SAP Generative AI HUB and SAP HANA Vector Engine enable businesses to harness the power of AI .

SAP HANA Vector Engine is a high-performance in-memory computing engine that leverages vectorized processing techniques to achieve lightning-fast data analysis. By vectorizing business data, the engine enables businesses to process vast amounts of information in parallel, significantly reducing query execution times.

This blog post aims to inform you on how we are enhancing SAP's partner foundation AI model for utilization towards our business cases. We will also discuss how we utilize tools from SAP Gen AI and SAP HANA Vector Engine, as well as RAG techniques, to incorporate AI into our business use case.

The blog offers a comprehensive, step-by-step guide for implementing the GenAI RAG feature into your business operations.

2 Adapt GenAI in to Business

To adapt GenAI in to business , we have started with task specific instructions like RAG and Zero shot prompting.

AI capabilities have already been embedded in most of the SAP business processes through a tool known as JOULE. This digital assistant aids users in text summarization, writing, question & answering, and code generation.

Within the BTP AI Foundation, the SAP AI Launchpad serves as the gateway to access GenAI HUB, ML operations, and the prompt editor. From the GenAI Hub, users can easily access any partner-built or SAP-built foundation models.

Users can easily access to the prompt engineering has been configured with foundation models. From this tool you can easily leverage the Gen AI capabilities such as text summarization, writing, question & answering, code generation, sentiment analysis, and auto-responses for customer service …etc. to your business.

Furthermore, it also effectively identifies potential risks and fraudulent activities through comprehensive data analysis, swiftly detecting any present anomalies. This unique solution significantly enhances customer satisfaction by adeptly responding to customer queries, ensuring a seamless and personalized experience.

Moreover, with its extraordinary ability to analyze extensive customer data, AI offers personalized recommendations and experiences tailored to each individual business's needs.

3. Author

Julian Bellarmin working as a SAP certified cloud solution BTP architect in Tech Mahindra .

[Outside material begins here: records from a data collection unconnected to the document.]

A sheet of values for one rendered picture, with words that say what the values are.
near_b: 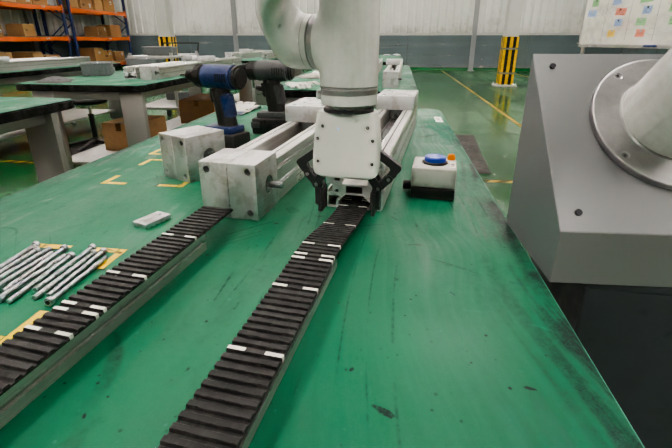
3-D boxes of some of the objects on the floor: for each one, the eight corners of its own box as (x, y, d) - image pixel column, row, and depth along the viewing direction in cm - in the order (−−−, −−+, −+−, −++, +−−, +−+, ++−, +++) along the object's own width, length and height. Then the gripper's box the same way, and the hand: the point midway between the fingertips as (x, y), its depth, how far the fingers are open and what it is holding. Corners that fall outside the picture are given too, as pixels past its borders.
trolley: (181, 128, 524) (169, 43, 488) (138, 128, 526) (123, 43, 491) (208, 114, 620) (200, 42, 584) (172, 114, 622) (162, 42, 587)
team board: (552, 115, 617) (579, -35, 548) (581, 114, 627) (611, -33, 558) (642, 137, 479) (694, -59, 410) (678, 135, 489) (734, -57, 420)
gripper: (410, 99, 63) (404, 207, 69) (300, 96, 67) (303, 198, 73) (405, 106, 56) (399, 225, 62) (284, 102, 60) (289, 214, 66)
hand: (347, 204), depth 67 cm, fingers open, 8 cm apart

Kedar Kulkarni Leading SAP BTP competency solutions.

Saranya Sampath working as a BTP consultant.

4.Vectorization , Retrieval and Generation:

4.1 Process Flow Diagram:

New column Data type: REAL_VECTOR
New vector Constructor : TO_REAL_VECTOR
New similarity search distance function:L2DISTANCE(),COSINE_SIMILARITY()

4.2 Process Steps :

Upload function:

we are collecting the TEXT and PDF document from the directory .
Converting all the documents in to chunks.
Converting all the chunks in to text embeddings through Gen AI HUB Proxy-lang chain embedding libraries and text-embedding ada model 002.
Converting all the embeddings in to vectors by TO_REAL_VECTOR constructor.
Storing the embeddings as vectors into HANA cloud vector DB.

Semantic Search function:

Getting the user query.
Converting the query in embeddings.
Performing the cosine similarity search by passing the query vector.
Extracting the top ranked results.

Text Generation through LLM:

Refine the prompting context according to the specific business requirements.
Passing the context and search result to partner Build foundation Models - GPT-35-TURBO/ GPT4 LLM.
Capturing the LLM response and display to the user.

5 Configuration of BTP AI services.

5.1 Pre-Requisites:

SAP BTP Enterprise Account.
SAP AI Core should be in your global account this has to be in extended service plan.
SAP AI Launchpad should be in standard service plan.
SAP HANA Instance – For configure the REAL VECTOR
If you are using trial version, then you can update this to extended / standard service plan.

5.2 Configuration in BTP Launchpad

5.2.1 Roles Assignment:

You need to have the right roles and permission to access the GEN AI Hub , AI Launchpad , ML Operations, Work space and AI core admin.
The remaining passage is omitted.